[Records excerpted from a collection]
___

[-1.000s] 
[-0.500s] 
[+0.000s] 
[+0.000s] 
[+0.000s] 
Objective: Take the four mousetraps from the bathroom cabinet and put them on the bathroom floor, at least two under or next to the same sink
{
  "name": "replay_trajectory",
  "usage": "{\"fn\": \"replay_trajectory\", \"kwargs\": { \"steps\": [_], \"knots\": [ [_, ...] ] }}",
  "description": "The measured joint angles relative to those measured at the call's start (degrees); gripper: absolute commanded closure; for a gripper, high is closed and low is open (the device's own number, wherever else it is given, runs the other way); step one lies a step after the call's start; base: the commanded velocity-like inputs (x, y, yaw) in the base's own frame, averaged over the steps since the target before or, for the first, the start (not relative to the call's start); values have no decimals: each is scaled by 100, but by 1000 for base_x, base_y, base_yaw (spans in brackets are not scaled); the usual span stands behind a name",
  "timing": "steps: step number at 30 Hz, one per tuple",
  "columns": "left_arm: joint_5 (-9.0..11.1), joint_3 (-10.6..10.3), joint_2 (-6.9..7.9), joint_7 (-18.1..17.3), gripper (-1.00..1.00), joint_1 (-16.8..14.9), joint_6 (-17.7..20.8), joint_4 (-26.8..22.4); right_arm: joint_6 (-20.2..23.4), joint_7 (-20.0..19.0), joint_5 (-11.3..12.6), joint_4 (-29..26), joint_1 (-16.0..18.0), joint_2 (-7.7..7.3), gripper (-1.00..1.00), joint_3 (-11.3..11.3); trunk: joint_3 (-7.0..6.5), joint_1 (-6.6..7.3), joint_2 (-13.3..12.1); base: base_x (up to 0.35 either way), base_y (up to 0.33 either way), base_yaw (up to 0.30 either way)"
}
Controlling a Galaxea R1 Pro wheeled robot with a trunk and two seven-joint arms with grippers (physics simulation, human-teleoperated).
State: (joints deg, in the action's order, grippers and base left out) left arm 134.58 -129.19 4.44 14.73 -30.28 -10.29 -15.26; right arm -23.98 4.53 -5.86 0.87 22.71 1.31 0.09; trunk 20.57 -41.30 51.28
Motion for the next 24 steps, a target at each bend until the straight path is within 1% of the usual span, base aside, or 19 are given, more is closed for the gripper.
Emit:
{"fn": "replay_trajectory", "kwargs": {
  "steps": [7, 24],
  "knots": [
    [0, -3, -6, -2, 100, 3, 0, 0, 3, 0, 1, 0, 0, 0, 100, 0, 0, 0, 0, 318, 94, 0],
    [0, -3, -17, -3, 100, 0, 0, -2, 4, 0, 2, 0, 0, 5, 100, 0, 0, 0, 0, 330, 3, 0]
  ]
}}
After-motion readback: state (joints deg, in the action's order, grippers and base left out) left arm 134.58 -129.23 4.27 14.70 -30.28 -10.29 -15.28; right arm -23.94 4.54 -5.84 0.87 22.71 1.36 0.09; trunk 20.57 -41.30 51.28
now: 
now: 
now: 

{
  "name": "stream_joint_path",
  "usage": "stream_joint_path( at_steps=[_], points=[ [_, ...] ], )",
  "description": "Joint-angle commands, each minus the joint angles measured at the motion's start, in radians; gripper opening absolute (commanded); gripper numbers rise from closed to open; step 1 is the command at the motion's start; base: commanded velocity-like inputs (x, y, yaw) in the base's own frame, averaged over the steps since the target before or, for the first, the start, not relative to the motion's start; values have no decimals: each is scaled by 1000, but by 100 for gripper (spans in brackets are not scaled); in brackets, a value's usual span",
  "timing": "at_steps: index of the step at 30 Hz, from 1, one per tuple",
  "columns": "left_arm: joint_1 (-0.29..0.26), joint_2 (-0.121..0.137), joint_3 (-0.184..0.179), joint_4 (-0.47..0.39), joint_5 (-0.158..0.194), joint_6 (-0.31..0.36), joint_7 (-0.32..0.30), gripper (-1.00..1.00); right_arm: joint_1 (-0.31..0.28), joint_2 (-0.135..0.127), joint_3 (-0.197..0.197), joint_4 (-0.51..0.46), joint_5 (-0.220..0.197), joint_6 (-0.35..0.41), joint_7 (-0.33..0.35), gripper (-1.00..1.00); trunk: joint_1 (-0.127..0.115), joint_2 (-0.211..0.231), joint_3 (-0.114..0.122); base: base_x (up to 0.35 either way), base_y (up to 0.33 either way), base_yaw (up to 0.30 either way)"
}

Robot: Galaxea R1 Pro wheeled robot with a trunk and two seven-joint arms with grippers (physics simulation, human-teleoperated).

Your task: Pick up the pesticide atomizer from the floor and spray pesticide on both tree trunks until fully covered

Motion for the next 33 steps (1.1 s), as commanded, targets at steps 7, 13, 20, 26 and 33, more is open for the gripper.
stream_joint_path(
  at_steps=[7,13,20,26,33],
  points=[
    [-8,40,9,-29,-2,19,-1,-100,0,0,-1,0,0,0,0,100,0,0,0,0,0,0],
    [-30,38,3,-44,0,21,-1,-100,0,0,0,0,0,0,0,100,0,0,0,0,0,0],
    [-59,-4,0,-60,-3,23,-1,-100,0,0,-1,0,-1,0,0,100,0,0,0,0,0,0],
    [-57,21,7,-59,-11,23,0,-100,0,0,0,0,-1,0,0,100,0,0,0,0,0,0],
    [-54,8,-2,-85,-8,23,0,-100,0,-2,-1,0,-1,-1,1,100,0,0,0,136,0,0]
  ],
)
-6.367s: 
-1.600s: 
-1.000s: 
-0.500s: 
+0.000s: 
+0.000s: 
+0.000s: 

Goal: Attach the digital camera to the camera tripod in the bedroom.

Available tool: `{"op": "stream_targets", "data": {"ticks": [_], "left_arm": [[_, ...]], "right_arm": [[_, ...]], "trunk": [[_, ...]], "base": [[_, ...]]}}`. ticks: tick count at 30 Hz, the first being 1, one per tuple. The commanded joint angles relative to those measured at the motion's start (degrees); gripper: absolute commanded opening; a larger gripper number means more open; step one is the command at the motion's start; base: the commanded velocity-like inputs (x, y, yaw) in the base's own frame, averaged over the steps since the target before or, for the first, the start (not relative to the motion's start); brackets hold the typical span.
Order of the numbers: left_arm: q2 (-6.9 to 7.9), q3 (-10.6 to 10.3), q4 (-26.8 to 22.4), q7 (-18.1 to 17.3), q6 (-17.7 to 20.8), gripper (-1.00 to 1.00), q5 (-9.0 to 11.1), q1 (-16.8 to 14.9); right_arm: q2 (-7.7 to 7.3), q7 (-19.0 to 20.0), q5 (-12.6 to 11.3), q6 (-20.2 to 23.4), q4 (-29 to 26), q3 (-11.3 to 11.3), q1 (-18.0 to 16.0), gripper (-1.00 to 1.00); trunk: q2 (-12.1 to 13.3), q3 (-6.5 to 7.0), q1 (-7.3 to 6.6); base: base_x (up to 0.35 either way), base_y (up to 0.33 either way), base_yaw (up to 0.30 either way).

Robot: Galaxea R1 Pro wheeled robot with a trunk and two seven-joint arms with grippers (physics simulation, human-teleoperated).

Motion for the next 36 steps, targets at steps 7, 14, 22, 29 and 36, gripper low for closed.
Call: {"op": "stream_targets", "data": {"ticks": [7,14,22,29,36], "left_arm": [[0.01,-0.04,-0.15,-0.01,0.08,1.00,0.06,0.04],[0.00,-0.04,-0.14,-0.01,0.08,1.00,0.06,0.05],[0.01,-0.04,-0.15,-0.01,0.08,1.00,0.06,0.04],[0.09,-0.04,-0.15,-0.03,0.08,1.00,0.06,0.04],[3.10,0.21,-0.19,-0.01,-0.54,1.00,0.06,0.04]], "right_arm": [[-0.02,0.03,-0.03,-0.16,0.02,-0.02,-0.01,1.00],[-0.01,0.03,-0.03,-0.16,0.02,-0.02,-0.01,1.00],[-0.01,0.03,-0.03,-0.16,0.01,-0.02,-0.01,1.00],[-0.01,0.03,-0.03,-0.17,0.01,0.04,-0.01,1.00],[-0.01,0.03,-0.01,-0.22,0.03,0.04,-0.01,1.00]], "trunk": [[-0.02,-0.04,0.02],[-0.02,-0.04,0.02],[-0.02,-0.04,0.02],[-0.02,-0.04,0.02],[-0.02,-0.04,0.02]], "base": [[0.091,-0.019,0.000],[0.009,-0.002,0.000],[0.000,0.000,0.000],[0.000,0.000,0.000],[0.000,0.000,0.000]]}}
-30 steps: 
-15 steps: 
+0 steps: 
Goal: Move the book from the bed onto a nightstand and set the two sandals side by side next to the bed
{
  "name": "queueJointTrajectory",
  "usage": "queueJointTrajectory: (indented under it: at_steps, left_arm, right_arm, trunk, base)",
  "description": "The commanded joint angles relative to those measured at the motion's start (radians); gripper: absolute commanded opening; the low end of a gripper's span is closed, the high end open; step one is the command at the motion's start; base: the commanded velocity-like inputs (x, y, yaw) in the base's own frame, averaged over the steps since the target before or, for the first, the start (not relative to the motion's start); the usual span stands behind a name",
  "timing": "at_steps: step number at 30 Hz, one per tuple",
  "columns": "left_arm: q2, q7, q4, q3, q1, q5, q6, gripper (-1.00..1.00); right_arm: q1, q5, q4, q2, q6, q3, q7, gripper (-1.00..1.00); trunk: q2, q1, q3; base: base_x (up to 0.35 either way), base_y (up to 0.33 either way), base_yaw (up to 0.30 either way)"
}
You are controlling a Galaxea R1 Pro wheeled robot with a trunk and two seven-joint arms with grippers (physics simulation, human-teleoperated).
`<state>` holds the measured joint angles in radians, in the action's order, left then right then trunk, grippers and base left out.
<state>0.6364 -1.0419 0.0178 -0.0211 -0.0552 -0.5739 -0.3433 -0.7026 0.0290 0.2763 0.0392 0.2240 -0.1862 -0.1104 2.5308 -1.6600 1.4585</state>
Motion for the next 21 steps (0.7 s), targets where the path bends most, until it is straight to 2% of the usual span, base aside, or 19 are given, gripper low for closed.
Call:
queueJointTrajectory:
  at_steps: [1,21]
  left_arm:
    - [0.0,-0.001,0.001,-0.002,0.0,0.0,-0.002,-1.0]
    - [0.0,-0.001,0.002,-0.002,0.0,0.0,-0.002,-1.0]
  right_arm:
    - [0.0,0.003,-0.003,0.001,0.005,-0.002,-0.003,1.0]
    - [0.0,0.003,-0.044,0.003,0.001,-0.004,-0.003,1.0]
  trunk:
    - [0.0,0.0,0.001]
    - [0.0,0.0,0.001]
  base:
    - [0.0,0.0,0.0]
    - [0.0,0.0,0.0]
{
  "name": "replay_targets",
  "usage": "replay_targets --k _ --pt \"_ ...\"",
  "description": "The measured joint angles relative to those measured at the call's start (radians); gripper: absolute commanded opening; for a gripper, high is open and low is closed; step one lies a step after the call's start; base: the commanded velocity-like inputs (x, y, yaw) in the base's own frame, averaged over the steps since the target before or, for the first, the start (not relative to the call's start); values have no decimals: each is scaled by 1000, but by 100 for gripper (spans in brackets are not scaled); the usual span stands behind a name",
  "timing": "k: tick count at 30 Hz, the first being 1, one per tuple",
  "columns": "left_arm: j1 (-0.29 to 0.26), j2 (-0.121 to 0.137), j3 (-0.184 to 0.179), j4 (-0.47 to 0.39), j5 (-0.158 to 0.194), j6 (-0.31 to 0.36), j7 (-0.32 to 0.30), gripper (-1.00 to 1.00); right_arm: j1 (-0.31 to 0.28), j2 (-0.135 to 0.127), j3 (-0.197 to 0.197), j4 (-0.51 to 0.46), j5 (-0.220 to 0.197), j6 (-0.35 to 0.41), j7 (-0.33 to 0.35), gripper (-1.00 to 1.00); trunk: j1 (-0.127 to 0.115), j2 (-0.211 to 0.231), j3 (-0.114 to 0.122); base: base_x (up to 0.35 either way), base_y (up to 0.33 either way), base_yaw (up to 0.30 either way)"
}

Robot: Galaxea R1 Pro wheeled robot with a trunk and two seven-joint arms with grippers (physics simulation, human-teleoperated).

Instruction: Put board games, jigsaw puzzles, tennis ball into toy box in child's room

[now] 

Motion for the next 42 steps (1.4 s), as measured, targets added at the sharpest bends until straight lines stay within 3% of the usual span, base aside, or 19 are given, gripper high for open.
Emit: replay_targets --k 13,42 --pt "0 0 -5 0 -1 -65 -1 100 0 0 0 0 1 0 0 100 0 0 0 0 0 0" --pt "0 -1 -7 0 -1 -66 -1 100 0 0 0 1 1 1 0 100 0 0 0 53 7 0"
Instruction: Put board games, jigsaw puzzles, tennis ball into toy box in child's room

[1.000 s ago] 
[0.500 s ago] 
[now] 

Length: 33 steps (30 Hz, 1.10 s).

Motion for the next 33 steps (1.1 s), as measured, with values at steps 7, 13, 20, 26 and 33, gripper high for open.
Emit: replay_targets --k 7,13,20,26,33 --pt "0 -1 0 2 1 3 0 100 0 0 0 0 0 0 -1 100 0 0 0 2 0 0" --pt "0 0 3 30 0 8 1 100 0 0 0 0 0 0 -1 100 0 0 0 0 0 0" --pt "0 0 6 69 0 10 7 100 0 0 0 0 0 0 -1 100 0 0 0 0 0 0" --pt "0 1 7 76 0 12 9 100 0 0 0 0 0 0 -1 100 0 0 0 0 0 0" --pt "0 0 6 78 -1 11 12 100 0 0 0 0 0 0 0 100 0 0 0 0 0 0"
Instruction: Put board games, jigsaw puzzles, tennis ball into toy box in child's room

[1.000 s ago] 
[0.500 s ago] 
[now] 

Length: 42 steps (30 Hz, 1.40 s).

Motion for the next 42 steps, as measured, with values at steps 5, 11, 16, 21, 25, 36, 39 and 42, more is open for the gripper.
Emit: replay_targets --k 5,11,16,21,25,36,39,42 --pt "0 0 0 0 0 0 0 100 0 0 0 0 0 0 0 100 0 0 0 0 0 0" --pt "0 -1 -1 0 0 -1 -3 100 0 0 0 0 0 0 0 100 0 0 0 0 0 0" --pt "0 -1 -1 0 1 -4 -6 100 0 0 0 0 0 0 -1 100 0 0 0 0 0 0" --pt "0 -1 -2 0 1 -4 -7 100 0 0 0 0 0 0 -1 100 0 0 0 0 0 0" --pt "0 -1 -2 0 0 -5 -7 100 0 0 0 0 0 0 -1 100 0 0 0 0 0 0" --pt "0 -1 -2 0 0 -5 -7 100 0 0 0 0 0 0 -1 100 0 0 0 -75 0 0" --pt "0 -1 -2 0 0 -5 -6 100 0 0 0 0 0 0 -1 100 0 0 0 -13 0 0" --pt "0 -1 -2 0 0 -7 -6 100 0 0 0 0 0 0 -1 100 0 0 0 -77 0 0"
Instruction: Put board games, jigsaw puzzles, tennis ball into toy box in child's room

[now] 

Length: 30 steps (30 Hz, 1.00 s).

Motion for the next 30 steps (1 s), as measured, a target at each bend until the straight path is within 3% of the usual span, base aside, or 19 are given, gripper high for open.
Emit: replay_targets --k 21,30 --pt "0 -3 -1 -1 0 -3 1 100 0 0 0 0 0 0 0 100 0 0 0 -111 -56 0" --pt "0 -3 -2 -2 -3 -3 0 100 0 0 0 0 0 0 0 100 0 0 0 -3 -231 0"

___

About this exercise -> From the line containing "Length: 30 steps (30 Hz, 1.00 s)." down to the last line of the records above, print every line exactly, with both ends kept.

Task result ->
Length: 30 steps (30 Hz, 1.00 s).

Motion for the next 30 steps (1 s), as measured, a target at each bend until the straight path is within 3% of the usual span, base aside, or 19 are given, gripper high for open.
Emit: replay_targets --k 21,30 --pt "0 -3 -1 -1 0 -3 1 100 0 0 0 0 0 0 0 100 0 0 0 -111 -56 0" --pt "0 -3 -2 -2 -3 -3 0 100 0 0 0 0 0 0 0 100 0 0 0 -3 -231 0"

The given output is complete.